§ **PROBLEM DESCRIPTION**: All lines with the word "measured" in the material below are required.

§ **INFORMATION PROVIDED**:
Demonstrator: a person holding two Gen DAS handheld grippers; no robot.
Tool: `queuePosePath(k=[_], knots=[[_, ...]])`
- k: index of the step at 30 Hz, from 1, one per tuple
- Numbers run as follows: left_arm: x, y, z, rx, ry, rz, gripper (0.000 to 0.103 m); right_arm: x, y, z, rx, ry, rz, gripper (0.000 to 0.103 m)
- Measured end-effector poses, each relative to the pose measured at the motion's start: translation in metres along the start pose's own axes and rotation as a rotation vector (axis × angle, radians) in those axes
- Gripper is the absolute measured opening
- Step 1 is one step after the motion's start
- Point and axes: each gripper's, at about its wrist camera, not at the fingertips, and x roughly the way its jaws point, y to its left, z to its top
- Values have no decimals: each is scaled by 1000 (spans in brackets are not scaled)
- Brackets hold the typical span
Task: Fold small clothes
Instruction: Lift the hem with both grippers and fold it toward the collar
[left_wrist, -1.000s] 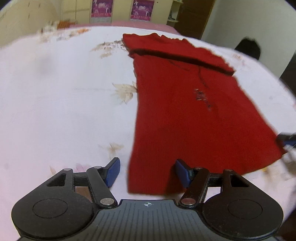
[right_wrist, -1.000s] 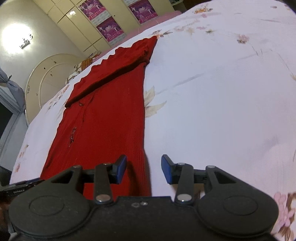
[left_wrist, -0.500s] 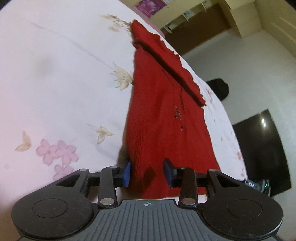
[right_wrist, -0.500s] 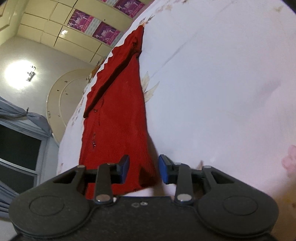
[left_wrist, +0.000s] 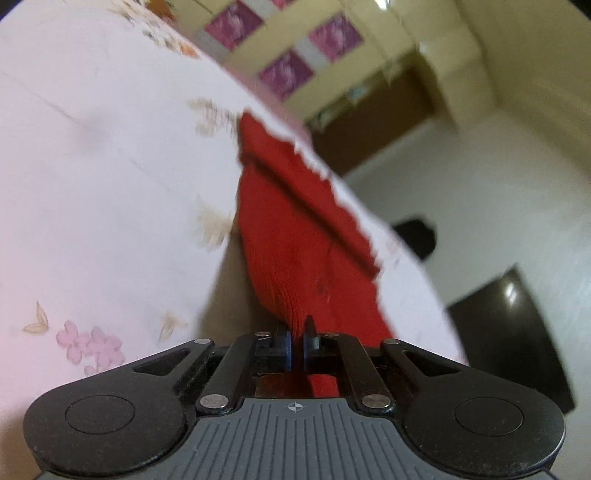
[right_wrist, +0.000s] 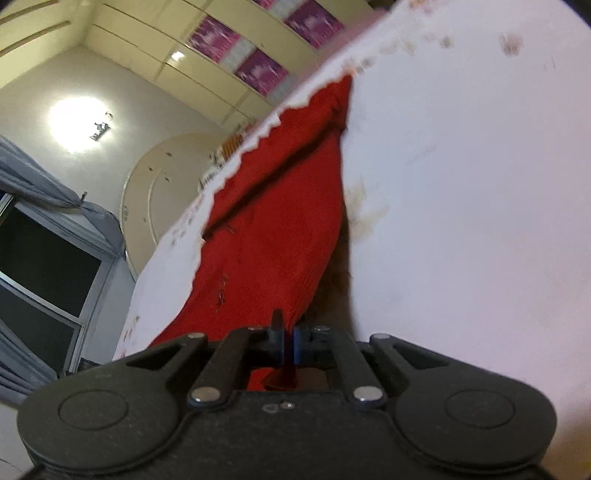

§ **ANSWER FOR THIS EXERCISE**:
- Measured end-effector poses, each relative to the pose measured at the motion's start: translation in metres along the start pose's own axes and rotation as a rotation vector (axis × angle, radians) in those axes
- Gripper is the absolute measured opening

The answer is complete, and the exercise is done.